Since the December 1995 Palestinian takeover of Bethlehem, Arafat has placed the Church of the Nativity and other key Christian sites under his direct political supervision. Palestinian converts to Christianity have been harassed, Christian cemeteries have been destroyed, monasteries have seen their phone lines cut and convents have been broken into. By December 1997 The Times of London could report: “Life in (PA ruled) Bethlehem has become insufferable for many members of the dwindling Christian minorities. Increasing Muslim-Christian tensions have left some Christians reluctant to celebrate Christmas in the town at the heart of the story of Christ’s birth.”
In May 1999, Sheikh Yussef Salameh, the Palestinian Authority’s undersecretary for religious endowment, praised the idea that Christians should become dhimmis under Muslim rule, and such suggestions have become more common since the second intifada began in October 2000.
Perhaps most ominously for the future of Christians in the Holy Land, the Grand Mufti of Jerusalem, who was a favorite of Arafat, declared that there were no Jewish stones in Jerusalem and “not even the smallest indication of the existence of a Jewish temple on this place in the past.”
From where, then, had Jesus chased the moneychangers? The Grand Mufti did not say, but it is no wonder, given such an atmosphere, that long-awaited global celebrations of the second millennium anniversary of Jesus in Bethlehem had to be cancelled in 2000; nor is it surprising that Christmas celebrations in Bethlehem have been cancelled for the second year in a row.
The overall result? The exodus of Christians continues apace from Palestinian Authority controlled areas. Within a generation Christians may comprise less than 1% of the population of the ground sacred to their faith.
None of this is to suggest, of course, that Christians always fared well under Islam in earlier centuries. Indeed, the birth of Islam in the seventh century had a disastrous impact on Christianity (as on Judaism) in the Middle East. The Eastern Mediterranean at the time was almost totally Christian and the Levant was Christianity’s heartland. The difference is that the brutality characteristic of much of Islam’s early history was also typical of most of the rest of the world’s major civilizations at that time whereas the Islamist intolerance today has no significant counterpart in the West.

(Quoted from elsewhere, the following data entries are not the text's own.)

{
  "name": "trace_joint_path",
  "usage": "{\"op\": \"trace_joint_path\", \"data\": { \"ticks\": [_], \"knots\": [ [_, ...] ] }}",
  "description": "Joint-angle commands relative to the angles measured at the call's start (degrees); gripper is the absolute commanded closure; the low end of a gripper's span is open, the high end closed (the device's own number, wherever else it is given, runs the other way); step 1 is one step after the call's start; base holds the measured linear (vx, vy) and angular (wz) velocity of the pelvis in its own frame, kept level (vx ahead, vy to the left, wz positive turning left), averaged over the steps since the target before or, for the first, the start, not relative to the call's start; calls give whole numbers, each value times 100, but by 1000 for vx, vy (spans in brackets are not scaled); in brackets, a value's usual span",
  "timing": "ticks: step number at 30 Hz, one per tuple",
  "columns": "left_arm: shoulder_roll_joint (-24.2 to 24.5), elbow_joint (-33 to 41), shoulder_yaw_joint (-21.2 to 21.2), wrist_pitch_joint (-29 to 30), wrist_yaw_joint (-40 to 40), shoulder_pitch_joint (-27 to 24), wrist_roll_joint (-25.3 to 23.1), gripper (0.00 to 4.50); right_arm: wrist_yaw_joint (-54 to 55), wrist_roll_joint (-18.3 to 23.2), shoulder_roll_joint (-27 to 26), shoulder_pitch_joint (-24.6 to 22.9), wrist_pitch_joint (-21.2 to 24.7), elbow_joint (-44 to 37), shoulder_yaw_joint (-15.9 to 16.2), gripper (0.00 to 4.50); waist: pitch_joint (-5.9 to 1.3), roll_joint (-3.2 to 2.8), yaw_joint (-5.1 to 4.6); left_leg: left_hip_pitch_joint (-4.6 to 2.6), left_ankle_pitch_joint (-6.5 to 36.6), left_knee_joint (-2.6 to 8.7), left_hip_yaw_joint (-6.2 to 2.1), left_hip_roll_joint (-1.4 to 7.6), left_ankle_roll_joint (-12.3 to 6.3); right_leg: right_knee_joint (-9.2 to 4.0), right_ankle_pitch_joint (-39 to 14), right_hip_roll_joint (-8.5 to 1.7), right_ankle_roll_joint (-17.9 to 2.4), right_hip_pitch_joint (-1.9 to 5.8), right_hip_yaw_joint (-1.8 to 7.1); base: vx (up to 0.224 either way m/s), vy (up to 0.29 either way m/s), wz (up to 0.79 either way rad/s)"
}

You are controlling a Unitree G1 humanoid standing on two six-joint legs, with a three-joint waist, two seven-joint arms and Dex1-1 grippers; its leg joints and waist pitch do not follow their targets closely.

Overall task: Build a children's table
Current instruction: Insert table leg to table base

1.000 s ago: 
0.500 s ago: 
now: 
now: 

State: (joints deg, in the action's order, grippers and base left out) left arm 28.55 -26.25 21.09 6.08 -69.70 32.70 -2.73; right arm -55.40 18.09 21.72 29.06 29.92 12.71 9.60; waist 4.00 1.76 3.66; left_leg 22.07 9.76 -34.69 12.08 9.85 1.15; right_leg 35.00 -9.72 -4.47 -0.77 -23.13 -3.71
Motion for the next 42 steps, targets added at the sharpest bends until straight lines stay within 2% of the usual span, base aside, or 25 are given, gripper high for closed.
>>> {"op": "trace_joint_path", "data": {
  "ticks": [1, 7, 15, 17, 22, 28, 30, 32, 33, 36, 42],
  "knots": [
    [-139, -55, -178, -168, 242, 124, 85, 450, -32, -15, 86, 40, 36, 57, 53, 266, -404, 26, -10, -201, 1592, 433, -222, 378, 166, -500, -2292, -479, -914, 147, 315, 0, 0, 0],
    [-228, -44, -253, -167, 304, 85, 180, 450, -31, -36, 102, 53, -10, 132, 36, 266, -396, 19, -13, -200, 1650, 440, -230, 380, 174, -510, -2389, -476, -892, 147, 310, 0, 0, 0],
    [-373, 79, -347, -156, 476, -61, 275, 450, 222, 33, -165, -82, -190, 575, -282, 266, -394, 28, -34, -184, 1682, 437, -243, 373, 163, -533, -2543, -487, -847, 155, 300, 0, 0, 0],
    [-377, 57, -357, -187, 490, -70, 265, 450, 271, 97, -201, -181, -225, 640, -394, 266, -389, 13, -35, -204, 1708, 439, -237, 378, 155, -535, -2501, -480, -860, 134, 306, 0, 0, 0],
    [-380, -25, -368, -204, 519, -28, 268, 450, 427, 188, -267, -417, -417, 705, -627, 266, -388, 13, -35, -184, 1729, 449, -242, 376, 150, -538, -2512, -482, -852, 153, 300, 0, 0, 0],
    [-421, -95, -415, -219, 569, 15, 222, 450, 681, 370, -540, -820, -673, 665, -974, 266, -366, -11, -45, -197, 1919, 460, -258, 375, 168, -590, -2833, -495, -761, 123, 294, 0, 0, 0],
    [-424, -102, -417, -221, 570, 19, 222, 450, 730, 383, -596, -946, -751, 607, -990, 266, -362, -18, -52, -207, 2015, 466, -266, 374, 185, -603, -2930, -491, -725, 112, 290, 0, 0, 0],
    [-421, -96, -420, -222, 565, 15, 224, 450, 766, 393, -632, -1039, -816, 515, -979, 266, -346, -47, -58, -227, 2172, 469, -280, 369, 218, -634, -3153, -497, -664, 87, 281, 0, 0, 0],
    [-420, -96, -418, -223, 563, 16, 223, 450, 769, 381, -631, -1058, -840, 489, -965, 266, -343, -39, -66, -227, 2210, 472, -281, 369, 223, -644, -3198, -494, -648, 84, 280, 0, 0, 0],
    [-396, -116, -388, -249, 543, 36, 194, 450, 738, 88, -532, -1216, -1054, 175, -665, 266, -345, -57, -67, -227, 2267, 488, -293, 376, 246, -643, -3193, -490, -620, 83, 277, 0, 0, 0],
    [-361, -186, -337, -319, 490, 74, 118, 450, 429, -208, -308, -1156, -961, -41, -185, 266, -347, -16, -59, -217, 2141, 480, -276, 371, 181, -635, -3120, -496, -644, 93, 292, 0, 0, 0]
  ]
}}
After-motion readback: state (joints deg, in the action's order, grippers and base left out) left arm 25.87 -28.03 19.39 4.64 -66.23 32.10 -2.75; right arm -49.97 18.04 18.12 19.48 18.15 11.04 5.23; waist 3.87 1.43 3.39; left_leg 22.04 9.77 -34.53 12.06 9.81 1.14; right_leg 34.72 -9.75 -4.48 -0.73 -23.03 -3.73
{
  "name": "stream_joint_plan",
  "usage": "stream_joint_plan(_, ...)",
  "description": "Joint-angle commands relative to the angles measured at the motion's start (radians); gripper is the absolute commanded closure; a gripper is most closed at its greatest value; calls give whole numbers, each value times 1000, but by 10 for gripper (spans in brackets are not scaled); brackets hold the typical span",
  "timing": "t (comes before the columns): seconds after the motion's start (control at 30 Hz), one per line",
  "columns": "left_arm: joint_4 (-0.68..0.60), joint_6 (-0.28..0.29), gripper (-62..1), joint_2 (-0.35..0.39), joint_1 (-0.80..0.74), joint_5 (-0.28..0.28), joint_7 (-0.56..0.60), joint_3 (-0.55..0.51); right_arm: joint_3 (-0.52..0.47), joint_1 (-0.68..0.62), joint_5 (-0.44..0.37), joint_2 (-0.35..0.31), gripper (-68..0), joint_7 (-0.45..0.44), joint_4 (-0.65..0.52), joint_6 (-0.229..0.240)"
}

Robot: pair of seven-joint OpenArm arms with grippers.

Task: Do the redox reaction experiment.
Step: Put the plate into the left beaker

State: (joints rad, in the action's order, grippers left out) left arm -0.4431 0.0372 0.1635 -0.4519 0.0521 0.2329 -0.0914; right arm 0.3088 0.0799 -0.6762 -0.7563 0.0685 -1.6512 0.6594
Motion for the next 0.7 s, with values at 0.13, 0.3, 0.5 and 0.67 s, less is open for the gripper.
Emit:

Moreover, it appeared that Muslim governance would follow the course of the West, and adopt policies protecting religious minorities and even granting them equal status. But the demise of the Ottoman Turkish Empire in 1918 and the rise of nationalism and radical Islam again reversed the fortunes of Middle East Christians, and in several places their beleaguered status has only worsened with time.
The irony, of course, is that Christian rites, rituals, and traditions all are rooted in the Holy Land, and most early church fathers hailed from the very areas of the Eastern Mediterranean in which Christian communities are now on their heels or in virtual flight.
Those in the West who seek to understand the events of Sept. 11 and the struggle now taking place between the West and a radical jihadist movement must not forget that the scars of radical Islam are also visible in the Middle East itself.
Jonathan Adelman is a professor at the Graduate School of International Studies at the University of Denver. Agota Kuperman is a retired senior foreign service officer in the U.S. Department of State. Both are senior fellows of the Foundation for the Defense of Democracies.